Wednesday, May 10, 2017

Boneless Chicken Breasts with Tomatoes and Capers

What You'll Need:

4 to 6 boneless chicken breast halves, without skin*
3 tablespoons flour
1/2 teaspoon salt
1/8 teaspoon ground black pepper
2 tablespoons extra virgin olive oil
2 tablespoons butter
4 cloves garlic, minced
1/4 cup fresh lemon juice
1 1/2 cups chicken broth
1/2 cup dry white wine, such as chardonnay
1 can (14.5 ounces) diced tomatoes
3 tablespoons capers, rinsed and drained
2 tablespoons chopped fresh parsley





How to Make It:

1.Using a meat mallet, gently pound the chicken breasts between sheets of plastic to an even thickness of about 1/2-inch.

2.Combine flour with salt and pepper; dredge the chicken in the flour mixture.

3.Heat oil and butter in a large skillet or sauté pan over medium-high heat until hot; add chicken and cook for about 5 minutes, until browned. Turn and cook for about 3 to 4 minutes longer, or until browned.
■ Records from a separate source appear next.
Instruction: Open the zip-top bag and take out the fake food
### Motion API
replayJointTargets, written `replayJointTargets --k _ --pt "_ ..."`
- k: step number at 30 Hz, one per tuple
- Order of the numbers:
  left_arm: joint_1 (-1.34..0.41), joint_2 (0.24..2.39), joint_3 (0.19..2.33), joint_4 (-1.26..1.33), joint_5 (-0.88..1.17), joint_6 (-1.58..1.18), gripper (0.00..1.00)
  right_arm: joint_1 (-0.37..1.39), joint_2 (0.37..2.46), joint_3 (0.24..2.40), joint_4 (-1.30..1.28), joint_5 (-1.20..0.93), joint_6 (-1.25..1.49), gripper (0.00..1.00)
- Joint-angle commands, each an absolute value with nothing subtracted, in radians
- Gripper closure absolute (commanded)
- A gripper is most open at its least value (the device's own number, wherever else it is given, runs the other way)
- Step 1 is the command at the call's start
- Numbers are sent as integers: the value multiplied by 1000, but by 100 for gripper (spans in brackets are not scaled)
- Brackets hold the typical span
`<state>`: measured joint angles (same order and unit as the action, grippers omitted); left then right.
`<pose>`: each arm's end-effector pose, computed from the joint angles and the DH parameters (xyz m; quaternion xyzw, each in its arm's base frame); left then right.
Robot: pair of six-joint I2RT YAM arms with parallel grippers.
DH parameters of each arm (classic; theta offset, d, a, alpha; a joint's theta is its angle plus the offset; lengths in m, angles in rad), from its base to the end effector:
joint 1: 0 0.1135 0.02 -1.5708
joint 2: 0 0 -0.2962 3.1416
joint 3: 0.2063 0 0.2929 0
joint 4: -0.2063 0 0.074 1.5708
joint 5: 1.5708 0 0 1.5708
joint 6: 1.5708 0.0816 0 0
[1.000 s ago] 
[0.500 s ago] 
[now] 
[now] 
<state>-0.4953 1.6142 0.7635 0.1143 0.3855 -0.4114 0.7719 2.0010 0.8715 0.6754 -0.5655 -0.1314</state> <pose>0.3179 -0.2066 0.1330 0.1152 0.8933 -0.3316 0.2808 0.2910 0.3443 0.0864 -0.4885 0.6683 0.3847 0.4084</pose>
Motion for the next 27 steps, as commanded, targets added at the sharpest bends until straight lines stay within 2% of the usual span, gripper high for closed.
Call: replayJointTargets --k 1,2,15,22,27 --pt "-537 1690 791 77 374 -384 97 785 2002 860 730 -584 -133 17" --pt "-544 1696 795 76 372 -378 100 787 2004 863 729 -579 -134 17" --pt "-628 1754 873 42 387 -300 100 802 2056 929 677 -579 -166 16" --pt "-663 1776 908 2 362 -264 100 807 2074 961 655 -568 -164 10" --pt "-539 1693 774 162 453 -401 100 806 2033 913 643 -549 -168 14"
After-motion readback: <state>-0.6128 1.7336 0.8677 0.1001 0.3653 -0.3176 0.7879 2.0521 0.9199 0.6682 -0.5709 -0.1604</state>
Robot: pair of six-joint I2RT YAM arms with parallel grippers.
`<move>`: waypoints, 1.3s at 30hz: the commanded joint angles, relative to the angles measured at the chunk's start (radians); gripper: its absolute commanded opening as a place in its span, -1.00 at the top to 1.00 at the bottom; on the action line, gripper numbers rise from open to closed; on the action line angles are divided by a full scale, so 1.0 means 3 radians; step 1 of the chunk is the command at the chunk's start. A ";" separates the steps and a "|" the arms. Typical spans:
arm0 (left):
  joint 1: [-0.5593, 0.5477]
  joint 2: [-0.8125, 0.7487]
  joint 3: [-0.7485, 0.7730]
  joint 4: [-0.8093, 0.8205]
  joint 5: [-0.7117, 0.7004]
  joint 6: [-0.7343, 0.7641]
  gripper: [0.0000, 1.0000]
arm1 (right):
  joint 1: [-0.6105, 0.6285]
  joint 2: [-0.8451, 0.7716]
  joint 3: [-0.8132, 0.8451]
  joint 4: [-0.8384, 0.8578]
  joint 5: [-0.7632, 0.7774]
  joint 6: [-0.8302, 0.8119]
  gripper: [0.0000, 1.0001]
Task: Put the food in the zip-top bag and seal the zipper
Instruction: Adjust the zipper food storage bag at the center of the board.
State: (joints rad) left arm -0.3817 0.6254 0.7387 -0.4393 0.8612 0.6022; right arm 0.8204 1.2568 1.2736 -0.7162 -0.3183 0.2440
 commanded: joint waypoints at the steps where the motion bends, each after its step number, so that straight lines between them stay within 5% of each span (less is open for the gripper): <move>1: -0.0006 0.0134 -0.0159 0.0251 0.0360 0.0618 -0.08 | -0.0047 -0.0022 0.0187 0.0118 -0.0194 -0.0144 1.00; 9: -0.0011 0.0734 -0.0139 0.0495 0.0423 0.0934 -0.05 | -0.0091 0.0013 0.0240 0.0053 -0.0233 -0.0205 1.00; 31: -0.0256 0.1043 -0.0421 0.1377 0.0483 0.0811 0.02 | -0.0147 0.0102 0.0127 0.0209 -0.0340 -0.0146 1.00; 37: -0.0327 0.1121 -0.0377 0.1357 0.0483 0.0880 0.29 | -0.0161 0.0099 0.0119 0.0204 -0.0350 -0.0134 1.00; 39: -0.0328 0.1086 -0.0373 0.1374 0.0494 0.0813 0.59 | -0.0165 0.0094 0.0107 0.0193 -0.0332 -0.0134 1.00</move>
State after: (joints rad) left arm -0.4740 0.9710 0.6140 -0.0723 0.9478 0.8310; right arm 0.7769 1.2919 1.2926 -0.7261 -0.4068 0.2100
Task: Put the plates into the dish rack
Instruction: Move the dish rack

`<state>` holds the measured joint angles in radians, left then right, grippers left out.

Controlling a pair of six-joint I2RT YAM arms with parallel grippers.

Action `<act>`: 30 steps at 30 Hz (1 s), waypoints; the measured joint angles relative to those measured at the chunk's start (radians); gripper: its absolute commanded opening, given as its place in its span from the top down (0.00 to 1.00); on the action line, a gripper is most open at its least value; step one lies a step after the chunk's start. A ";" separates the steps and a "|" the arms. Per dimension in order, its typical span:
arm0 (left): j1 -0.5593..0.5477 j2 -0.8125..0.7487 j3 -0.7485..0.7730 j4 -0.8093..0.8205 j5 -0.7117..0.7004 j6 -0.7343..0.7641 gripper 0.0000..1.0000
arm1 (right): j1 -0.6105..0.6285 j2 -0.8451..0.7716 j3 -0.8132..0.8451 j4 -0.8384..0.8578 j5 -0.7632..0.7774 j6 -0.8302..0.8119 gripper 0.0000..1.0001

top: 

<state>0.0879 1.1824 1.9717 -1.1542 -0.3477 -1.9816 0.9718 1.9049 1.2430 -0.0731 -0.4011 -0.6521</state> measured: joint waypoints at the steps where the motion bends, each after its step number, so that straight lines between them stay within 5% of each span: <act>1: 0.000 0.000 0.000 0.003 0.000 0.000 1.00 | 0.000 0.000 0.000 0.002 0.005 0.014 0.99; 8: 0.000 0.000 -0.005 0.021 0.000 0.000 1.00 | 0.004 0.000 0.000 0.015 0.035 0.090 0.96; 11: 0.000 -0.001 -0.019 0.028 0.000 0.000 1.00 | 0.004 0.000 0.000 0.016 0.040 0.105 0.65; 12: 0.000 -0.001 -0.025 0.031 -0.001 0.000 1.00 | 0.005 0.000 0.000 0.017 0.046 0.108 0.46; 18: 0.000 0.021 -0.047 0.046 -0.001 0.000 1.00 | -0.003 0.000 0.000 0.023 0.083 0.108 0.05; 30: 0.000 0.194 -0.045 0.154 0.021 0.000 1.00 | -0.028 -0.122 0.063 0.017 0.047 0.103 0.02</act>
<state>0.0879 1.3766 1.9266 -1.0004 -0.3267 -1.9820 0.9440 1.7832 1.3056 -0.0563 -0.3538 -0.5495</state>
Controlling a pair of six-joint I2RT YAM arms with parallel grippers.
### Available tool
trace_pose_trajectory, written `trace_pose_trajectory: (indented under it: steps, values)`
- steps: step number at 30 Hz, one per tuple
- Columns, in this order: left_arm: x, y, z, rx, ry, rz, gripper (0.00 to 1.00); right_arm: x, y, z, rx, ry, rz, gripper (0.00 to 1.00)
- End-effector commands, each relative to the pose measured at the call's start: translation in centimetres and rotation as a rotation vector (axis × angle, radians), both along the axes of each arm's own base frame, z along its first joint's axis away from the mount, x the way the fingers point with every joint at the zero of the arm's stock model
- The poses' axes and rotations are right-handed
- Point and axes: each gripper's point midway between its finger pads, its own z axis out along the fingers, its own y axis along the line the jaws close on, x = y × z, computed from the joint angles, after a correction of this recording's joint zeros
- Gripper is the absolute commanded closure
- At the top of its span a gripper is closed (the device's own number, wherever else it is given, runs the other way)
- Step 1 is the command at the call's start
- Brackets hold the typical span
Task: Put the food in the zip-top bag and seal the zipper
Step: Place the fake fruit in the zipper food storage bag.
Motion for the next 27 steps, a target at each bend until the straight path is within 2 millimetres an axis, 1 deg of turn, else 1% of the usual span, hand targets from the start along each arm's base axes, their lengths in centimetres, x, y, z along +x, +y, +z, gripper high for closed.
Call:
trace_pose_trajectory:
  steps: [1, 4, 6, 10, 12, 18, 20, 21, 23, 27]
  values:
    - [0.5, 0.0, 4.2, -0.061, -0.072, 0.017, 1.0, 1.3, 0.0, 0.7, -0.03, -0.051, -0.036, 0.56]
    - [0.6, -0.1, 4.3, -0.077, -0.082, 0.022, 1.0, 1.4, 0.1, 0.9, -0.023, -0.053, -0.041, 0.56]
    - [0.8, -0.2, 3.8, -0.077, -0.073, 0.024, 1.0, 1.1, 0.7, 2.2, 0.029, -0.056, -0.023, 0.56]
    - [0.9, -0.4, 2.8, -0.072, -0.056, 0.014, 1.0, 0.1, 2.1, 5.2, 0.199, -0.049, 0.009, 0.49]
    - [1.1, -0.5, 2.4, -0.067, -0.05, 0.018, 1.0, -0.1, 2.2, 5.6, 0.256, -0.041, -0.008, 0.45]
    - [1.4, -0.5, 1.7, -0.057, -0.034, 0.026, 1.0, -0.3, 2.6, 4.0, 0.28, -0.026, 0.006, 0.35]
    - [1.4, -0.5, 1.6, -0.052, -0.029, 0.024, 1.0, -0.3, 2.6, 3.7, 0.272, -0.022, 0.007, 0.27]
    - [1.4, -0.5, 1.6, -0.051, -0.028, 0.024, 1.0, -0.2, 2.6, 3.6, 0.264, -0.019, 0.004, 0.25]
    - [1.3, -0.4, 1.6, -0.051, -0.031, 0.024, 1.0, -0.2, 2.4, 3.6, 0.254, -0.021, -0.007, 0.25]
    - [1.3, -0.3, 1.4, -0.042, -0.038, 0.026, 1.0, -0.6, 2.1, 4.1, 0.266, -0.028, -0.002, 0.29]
4.Remove chicken to a platter for the time being.

5.To the skillet, add the minced garlic, wine, and lemon juice. Simmer for 2 to 3 minutes, or until the liquid is almost evaporated. Add the tomatoes and chicken broth; simmer for 4 minutes, or until reduced by about a quarter. Add capers and cook for 2 minutes longer. Stir in 1 tablespoon of butter and return the chicken to the skillet. Continue simmering for about 5 minutes longer, or until chicken is fully cooked.

6.Cooking time may vary, depending on the thickness of the chicken.

NOTE:
Serve this easy, great-tasting chicken with hot cooked pasta or rice for a delicious and easy meal.